AIM OF THE TASK: The expected output is the complete listing, unchanged.

═════ PROVIDED DATA

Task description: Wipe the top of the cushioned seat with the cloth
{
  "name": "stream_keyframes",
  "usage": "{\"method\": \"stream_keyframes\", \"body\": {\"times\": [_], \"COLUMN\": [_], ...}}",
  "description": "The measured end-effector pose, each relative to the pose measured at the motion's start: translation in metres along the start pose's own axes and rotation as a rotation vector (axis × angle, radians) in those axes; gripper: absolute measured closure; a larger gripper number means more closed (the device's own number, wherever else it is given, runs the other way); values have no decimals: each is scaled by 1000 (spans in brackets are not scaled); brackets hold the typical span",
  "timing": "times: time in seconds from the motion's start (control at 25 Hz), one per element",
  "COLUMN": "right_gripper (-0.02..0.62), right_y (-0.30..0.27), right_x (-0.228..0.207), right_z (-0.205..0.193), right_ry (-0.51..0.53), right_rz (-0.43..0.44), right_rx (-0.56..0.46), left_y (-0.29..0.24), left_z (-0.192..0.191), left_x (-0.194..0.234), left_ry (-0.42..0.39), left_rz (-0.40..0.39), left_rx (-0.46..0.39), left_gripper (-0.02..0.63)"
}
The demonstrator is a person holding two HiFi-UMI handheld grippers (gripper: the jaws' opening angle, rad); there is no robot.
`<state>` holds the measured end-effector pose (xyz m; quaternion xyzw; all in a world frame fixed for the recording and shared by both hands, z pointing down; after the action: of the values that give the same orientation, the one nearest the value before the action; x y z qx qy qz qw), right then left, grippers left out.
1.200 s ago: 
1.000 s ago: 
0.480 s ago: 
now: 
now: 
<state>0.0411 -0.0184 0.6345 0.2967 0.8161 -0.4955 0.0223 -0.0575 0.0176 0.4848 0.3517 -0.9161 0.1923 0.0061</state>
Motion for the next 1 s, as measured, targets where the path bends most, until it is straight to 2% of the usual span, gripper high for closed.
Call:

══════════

OUTPUT FOR THIS EXERCISE:
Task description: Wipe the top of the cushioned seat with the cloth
{
  "name": "stream_keyframes",
  "usage": "{\"method\": \"stream_keyframes\", \"body\": {\"times\": [_], \"COLUMN\": [_], ...}}",
  "description": "The measured end-effector pose, each relative to the pose measured at the motion's start: translation in metres along the start pose's own axes and rotation as a rotation vector (axis × angle, radians) in those axes; gripper: absolute measured closure; a larger gripper number means more closed (the device's own number, wherever else it is given, runs the other way); values have no decimals: each is scaled by 1000 (spans in brackets are not scaled); brackets hold the typical span",
  "timing": "times: time in seconds from the motion's start (control at 25 Hz), one per element",
  "COLUMN": "right_gripper (-0.02..0.62), right_y (-0.30..0.27), right_x (-0.228..0.207), right_z (-0.205..0.193), right_ry (-0.51..0.53), right_rz (-0.43..0.44), right_rx (-0.56..0.46), left_y (-0.29..0.24), left_z (-0.192..0.191), left_x (-0.194..0.234), left_ry (-0.42..0.39), left_rz (-0.40..0.39), left_rx (-0.46..0.39), left_gripper (-0.02..0.63)"
}
The demonstrator is a person holding two HiFi-UMI handheld grippers (gripper: the jaws' opening angle, rad); there is no robot.
`<state>` holds the measured end-effector pose (xyz m; quaternion xyzw; all in a world frame fixed for the recording and shared by both hands, z pointing down; after the action: of the values that give the same orientation, the one nearest the value before the action; x y z qx qy qz qw), right then left, grippers left out.
1.200 s ago: 
1.000 s ago: 
0.480 s ago: 
now: 
now: 
<state>0.0411 -0.0184 0.6345 0.2967 0.8161 -0.4955 0.0223 -0.0575 0.0176 0.4848 0.3517 -0.9161 0.1923 0.0061</state>
Motion for the next 1 s, as measured, targets where the path bends most, until it is straight to 2% of the usual span, gripper high for closed.
Call:

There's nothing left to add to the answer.